▶ [Problem statement]: Give only the number of lines in the following entries where "glass" appears.

▶ [Data for this task]:
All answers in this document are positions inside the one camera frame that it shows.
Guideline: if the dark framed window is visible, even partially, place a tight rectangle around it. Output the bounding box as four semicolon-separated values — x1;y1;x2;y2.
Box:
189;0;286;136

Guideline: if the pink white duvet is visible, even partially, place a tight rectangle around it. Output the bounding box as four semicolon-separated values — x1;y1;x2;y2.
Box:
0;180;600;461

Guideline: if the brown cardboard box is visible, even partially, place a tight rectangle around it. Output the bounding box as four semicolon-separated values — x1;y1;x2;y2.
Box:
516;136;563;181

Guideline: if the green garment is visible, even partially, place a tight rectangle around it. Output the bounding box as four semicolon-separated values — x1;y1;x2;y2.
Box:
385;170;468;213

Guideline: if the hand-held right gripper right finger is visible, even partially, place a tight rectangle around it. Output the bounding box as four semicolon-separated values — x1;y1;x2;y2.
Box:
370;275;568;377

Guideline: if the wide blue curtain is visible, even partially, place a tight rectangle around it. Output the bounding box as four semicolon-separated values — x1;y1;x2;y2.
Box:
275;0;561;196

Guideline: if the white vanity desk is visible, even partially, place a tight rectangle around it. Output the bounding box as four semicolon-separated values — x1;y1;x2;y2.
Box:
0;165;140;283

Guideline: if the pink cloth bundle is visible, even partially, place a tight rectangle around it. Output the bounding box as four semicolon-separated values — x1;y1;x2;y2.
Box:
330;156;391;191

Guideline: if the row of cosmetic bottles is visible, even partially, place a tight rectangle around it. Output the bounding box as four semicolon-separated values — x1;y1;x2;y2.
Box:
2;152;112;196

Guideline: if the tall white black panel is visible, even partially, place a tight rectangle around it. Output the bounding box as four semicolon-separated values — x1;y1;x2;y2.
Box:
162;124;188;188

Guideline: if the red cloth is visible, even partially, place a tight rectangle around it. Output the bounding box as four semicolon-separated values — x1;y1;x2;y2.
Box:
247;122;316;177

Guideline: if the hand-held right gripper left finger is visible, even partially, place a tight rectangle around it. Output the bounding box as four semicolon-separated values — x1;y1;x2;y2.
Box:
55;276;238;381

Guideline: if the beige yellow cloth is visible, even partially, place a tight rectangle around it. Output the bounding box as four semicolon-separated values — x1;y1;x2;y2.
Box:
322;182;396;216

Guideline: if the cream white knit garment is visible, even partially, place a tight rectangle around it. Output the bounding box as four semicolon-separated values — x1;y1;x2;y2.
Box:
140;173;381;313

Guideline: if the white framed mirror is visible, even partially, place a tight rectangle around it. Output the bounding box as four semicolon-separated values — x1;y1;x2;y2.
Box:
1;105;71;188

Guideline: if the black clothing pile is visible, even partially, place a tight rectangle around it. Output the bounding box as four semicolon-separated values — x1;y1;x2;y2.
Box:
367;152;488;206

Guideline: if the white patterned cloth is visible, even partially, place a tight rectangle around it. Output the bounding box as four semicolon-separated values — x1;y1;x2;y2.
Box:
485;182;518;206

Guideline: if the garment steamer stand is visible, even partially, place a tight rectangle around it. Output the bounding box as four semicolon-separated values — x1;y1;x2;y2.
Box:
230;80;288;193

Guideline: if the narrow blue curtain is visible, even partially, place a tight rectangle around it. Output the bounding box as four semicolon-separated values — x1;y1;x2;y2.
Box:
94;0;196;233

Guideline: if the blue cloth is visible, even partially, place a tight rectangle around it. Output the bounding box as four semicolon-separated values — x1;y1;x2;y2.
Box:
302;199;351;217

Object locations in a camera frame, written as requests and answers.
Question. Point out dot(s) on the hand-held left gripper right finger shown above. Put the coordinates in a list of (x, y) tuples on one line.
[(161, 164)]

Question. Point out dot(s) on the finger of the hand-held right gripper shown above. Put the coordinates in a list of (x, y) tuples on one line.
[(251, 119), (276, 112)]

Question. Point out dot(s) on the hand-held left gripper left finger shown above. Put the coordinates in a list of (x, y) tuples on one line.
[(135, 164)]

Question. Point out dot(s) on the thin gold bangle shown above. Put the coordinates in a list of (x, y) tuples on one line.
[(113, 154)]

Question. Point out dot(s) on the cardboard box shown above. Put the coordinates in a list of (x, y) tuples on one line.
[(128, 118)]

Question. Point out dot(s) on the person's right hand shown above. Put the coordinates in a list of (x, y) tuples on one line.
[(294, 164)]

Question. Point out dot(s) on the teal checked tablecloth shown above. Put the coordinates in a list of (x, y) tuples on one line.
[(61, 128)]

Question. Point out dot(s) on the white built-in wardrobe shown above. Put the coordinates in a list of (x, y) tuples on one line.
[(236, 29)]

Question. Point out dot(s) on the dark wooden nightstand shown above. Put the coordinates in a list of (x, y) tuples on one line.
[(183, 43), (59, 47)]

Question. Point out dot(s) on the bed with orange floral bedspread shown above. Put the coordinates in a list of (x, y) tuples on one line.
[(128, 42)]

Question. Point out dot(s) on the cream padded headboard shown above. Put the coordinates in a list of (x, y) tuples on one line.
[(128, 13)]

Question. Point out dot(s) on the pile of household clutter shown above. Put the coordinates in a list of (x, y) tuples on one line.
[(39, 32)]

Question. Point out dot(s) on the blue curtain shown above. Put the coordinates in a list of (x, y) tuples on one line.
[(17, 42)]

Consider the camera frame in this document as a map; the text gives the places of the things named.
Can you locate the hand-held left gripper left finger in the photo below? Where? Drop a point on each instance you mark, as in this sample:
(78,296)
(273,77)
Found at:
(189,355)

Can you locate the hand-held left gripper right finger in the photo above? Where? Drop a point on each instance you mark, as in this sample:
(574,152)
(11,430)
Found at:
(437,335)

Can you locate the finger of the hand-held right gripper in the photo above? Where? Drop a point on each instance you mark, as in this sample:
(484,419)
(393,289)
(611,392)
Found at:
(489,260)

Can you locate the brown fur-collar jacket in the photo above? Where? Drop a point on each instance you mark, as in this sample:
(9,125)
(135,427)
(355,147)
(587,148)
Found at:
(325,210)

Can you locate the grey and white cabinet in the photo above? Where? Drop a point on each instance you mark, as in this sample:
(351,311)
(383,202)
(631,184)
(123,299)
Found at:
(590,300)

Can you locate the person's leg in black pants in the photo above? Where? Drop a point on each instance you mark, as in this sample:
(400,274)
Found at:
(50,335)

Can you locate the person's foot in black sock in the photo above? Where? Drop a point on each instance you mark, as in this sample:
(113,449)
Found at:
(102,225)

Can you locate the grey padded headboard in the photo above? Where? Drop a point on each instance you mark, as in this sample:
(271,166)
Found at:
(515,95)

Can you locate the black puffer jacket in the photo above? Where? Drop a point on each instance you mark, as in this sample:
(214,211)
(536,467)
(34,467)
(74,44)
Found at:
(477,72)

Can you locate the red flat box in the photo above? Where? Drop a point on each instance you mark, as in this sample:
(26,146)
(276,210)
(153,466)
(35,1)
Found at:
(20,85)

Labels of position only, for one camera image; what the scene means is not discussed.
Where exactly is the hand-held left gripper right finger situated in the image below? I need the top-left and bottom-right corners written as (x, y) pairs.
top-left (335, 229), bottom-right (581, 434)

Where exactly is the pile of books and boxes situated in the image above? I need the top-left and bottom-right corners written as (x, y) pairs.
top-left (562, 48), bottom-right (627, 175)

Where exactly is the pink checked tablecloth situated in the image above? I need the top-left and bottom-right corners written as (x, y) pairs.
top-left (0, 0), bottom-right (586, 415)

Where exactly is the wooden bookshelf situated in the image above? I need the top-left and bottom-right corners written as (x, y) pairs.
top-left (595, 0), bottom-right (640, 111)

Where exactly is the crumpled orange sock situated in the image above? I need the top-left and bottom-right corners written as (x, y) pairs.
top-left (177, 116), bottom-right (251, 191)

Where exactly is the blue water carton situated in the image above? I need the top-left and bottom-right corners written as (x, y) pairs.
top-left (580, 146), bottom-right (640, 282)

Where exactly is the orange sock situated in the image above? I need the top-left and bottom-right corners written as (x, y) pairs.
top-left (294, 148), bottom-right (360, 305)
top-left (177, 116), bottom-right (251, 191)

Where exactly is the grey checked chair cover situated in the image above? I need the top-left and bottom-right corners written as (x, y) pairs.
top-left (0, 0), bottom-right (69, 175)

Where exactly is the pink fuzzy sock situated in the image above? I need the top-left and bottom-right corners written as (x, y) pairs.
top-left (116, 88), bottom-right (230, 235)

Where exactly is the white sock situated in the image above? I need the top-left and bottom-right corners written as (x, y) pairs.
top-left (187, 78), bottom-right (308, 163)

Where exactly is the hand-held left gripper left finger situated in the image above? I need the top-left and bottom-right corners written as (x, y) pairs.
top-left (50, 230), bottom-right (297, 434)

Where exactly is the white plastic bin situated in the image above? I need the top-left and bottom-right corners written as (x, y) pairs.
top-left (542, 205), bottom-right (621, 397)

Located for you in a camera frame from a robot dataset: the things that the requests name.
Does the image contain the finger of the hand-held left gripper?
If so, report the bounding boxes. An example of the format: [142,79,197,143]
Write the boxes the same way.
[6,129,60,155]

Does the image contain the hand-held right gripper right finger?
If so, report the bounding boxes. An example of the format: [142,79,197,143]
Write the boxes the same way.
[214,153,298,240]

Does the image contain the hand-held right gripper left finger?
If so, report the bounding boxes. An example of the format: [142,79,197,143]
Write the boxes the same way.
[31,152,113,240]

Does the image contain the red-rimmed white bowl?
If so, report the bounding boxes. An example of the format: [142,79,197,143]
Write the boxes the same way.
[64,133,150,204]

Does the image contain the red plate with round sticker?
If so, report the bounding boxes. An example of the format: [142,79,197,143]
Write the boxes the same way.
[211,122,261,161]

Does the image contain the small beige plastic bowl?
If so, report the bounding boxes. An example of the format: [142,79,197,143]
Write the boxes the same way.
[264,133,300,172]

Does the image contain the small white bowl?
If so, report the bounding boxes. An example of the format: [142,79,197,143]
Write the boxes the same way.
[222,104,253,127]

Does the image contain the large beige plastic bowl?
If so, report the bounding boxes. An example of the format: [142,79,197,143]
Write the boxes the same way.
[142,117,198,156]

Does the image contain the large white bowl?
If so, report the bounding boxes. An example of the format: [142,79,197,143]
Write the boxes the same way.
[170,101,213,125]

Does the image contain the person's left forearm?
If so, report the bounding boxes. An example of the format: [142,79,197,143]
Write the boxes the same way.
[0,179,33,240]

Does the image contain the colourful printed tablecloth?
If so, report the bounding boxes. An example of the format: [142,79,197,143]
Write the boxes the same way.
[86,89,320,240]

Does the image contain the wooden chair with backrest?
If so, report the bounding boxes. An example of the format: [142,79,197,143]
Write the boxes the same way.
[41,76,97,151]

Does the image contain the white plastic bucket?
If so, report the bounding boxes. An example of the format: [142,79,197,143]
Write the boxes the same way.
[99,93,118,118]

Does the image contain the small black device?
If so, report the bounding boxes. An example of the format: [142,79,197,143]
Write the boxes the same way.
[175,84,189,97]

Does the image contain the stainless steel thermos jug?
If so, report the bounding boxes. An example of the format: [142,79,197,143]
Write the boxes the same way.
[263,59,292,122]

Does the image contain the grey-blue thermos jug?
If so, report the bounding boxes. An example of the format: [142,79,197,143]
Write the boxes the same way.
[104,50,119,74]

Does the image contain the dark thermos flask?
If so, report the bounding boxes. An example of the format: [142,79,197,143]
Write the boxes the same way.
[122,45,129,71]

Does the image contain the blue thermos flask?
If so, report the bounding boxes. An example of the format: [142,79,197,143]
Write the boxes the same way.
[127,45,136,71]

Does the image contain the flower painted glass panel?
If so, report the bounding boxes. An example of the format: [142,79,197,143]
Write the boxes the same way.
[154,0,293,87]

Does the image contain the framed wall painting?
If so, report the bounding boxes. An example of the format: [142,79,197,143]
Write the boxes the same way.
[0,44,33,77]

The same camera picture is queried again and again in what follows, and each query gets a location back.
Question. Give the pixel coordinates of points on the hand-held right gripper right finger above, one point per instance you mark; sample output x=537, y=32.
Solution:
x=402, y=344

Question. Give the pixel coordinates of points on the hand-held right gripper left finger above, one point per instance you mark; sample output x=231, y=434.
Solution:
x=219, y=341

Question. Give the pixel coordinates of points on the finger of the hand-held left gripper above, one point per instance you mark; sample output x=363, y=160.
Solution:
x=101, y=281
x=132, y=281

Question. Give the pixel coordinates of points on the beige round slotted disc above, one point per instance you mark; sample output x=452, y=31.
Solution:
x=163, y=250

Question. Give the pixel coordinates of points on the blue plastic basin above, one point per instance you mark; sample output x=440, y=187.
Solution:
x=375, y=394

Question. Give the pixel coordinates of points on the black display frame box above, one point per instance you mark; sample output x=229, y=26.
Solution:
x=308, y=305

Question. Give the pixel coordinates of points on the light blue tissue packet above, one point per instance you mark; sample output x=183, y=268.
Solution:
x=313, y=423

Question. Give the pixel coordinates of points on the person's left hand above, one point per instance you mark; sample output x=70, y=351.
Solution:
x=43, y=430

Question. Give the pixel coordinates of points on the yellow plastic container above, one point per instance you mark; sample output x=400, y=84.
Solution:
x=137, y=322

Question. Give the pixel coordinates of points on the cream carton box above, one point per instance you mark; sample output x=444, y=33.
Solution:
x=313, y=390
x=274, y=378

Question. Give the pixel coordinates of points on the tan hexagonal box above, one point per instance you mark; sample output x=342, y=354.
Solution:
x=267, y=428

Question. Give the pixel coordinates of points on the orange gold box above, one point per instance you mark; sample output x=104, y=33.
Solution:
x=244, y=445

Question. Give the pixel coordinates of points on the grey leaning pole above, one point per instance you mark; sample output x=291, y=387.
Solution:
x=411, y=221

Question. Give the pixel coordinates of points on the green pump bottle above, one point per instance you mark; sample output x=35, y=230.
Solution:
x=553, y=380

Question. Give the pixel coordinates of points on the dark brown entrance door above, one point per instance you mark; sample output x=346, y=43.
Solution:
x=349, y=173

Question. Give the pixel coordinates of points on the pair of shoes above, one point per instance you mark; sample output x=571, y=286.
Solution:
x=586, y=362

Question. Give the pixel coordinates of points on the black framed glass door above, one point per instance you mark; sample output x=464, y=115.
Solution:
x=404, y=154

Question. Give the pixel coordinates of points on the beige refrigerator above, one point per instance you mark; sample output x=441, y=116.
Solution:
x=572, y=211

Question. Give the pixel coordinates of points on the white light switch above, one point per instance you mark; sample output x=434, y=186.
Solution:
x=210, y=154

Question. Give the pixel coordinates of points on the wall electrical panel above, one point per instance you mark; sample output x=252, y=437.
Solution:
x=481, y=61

▶ [Output for this task]: 2